"I will, Pauline."

"Then prove your trust by implicit obedience."

"I will," answered the young man.

He retired to his old apartment. It had been undisturbed since the day on which he quitted it. His books and papers all remained as he had left them, not a speck of dust had gathered upon any article in the room.

He knew not that this was owing to the orders given by Camillia Moraquitos to her favorite slave, Pepita.

He entered the chamber, and was about to secure the door before reading the document given to him by Pauline, but he found, to his surprise, that there was no key in the lock.

He had always been in the habit of locking the door, and he knew, therefore, that the key had been removed since he left the villa.

Taking the parchment from his breast he seated himself near the window, beneath the shade of the Venetian shutters, and commenced his examination of the all-important document.

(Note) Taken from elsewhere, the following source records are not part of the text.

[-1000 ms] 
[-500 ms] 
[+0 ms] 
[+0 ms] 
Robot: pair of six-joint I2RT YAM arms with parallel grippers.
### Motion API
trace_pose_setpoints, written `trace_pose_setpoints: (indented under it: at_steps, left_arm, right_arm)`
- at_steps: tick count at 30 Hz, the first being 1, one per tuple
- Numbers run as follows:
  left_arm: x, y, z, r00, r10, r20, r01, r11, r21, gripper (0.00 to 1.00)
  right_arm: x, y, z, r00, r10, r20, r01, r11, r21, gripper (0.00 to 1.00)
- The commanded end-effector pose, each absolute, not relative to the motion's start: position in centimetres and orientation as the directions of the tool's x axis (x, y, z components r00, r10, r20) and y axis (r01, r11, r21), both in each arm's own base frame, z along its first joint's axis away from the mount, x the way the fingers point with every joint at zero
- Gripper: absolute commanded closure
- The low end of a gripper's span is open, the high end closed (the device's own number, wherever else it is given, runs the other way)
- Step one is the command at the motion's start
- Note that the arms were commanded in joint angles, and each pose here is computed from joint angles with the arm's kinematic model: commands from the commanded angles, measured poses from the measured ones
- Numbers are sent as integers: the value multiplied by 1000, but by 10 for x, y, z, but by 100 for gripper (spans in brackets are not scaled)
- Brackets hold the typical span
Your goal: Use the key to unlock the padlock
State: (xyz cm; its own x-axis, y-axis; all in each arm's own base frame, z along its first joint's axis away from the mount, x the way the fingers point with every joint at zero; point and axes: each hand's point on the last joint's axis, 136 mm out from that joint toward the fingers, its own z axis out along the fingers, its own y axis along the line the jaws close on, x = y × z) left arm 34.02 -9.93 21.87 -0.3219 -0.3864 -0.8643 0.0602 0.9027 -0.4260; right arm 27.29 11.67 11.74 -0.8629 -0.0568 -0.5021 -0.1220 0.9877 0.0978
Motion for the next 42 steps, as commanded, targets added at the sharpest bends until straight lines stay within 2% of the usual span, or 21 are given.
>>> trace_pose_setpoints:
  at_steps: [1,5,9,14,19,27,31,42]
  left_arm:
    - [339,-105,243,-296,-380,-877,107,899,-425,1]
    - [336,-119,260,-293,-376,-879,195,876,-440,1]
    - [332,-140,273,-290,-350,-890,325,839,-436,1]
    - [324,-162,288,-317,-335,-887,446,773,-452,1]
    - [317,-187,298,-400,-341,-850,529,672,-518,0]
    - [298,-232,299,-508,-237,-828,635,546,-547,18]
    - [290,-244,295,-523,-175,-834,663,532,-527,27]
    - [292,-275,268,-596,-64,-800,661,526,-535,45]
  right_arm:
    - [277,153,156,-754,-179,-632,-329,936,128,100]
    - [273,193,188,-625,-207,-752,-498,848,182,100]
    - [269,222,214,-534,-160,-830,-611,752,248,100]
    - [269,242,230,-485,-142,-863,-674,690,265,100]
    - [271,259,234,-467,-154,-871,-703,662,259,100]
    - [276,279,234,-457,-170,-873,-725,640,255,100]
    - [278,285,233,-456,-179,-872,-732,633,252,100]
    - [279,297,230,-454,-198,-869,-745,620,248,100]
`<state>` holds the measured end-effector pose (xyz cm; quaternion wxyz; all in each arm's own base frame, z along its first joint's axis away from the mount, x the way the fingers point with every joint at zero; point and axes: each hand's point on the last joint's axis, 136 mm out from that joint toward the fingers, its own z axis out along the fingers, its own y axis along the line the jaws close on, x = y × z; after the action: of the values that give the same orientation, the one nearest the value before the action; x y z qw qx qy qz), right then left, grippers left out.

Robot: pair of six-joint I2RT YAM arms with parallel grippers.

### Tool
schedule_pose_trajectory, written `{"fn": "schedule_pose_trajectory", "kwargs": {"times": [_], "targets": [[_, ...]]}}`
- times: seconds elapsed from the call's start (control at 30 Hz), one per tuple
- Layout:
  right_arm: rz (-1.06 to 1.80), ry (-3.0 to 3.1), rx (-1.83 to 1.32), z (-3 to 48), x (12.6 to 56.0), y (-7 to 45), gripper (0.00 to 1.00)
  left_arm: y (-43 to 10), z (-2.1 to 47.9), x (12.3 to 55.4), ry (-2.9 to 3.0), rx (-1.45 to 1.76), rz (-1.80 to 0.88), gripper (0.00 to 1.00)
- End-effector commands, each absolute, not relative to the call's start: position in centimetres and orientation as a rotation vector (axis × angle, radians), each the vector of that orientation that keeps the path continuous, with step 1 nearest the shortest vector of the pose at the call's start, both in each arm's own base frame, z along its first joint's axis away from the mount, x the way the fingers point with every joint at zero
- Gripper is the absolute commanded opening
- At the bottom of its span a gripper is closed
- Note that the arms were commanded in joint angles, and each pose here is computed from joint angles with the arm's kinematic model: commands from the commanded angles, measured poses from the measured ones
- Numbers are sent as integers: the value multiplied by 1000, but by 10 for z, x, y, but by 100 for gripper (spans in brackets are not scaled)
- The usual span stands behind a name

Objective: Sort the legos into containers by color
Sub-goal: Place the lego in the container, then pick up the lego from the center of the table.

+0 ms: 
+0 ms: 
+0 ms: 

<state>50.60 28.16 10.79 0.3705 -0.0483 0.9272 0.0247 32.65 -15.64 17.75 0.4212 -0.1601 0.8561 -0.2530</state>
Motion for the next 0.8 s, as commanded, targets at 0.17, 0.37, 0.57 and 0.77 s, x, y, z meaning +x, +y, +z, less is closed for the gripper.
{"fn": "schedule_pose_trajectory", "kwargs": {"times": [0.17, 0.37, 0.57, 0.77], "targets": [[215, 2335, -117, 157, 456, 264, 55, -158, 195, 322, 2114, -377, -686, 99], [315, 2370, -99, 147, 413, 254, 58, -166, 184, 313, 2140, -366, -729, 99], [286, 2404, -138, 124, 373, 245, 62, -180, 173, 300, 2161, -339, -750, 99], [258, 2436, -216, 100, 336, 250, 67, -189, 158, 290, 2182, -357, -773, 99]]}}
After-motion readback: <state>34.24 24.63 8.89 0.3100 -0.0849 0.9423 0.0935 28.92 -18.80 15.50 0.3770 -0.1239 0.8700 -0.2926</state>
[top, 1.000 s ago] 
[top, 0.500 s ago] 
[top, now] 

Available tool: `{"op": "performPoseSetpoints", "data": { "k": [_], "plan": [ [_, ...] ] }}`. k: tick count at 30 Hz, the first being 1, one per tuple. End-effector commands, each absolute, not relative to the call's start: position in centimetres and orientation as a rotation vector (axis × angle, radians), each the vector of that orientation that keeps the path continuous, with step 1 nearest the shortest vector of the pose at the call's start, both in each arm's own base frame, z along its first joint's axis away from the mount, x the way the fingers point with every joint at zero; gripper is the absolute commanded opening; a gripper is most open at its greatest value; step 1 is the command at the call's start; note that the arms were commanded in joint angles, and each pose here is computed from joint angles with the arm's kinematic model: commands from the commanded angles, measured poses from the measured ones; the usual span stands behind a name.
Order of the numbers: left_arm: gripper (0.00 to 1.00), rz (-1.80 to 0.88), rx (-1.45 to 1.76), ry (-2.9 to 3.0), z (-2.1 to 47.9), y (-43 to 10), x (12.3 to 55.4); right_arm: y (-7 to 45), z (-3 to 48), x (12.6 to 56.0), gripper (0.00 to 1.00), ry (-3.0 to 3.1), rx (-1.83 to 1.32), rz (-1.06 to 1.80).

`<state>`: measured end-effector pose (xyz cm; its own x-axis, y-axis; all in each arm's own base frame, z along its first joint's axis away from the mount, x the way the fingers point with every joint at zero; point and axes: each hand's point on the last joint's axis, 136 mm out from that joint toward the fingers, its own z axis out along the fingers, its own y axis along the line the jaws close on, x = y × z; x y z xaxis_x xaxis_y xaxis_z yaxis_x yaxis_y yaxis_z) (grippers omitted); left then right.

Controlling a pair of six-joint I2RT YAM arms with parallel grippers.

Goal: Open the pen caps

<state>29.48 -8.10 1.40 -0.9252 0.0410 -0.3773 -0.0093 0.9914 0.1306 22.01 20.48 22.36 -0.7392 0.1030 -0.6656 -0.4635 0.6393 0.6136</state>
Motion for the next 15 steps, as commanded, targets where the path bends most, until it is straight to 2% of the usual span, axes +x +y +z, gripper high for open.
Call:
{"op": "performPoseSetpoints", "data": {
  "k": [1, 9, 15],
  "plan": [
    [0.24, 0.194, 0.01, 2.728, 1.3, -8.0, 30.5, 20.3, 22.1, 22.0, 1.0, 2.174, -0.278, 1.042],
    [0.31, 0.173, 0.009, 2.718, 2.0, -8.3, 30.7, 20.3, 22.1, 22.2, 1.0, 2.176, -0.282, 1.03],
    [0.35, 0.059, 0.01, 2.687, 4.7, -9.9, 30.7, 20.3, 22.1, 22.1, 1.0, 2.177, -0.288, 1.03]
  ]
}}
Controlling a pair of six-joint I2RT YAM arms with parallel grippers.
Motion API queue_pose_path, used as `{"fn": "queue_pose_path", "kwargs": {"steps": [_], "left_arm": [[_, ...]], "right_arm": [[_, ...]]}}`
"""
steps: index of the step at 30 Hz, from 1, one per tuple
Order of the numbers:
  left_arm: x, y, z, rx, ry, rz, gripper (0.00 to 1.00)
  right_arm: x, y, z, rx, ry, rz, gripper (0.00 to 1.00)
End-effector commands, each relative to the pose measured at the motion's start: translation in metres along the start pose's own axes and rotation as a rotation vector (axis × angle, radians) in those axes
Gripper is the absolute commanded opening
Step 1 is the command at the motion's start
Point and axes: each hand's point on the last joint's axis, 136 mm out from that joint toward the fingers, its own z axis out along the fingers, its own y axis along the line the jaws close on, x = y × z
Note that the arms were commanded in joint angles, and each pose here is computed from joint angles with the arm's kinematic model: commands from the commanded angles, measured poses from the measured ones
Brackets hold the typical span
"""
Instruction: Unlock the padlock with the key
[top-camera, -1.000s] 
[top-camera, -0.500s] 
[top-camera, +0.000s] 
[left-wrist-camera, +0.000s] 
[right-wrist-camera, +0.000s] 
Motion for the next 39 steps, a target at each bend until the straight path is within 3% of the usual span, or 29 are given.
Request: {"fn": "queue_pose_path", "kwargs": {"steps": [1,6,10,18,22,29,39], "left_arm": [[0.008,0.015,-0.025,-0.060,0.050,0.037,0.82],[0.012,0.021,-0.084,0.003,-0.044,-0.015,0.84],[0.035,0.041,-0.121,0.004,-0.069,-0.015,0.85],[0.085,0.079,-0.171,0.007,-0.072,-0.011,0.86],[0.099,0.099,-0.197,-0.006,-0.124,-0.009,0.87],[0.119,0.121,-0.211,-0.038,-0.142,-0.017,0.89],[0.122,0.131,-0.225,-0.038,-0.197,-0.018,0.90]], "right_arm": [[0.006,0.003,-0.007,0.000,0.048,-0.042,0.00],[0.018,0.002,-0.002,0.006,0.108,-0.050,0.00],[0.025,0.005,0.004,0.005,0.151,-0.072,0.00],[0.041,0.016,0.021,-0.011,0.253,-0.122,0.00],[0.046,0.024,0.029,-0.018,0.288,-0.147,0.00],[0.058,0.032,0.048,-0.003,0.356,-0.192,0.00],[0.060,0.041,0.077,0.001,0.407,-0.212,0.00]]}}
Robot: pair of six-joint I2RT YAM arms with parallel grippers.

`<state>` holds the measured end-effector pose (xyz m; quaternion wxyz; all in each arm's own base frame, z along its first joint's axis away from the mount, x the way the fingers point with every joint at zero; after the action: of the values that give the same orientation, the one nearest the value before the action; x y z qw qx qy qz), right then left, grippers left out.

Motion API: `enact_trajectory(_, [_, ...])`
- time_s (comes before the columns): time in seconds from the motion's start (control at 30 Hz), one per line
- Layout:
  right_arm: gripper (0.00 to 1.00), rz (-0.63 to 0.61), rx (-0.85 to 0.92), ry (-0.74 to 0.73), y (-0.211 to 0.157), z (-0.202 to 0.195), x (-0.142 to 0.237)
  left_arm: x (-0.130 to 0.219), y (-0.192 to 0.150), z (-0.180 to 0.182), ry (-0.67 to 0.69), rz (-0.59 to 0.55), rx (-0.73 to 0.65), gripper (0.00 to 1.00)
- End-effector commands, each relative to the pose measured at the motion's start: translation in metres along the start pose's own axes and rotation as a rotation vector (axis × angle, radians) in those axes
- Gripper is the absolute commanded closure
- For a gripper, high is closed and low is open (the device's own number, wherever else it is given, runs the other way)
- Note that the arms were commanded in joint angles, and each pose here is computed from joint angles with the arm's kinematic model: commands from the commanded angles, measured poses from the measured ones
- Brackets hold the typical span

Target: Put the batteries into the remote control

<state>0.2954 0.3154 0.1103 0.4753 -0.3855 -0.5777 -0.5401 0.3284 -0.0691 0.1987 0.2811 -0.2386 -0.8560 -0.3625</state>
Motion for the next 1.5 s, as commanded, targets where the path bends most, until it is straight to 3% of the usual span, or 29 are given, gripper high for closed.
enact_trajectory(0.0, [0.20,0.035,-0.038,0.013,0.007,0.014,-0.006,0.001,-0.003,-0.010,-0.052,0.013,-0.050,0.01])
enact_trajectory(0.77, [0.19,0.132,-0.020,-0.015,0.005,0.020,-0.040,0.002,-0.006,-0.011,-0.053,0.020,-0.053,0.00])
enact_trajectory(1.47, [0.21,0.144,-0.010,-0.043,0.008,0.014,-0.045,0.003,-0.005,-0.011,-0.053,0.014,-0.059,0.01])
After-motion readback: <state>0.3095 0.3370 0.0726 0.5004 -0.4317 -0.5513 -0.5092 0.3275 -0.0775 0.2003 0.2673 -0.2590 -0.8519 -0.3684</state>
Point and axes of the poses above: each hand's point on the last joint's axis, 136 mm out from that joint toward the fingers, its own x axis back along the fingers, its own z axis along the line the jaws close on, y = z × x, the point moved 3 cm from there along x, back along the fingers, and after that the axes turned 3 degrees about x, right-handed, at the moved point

It was the last will and testament of Tomaso Crivelli, in which the Spaniard bequeathed his entire fortune to his only and beloved son, Paul Crivelli. Attached to the will was a letter addressed to Paul, in which Don Tomaso revealed to him that he was the son of a favorite quadroon slave, whom the Spaniard had married after giving her her freedom.

The marriage had been kept a secret on account of the false pride of Don Tomaso, which would not permit him to acknowledge as his wife one who was known to have been a slave.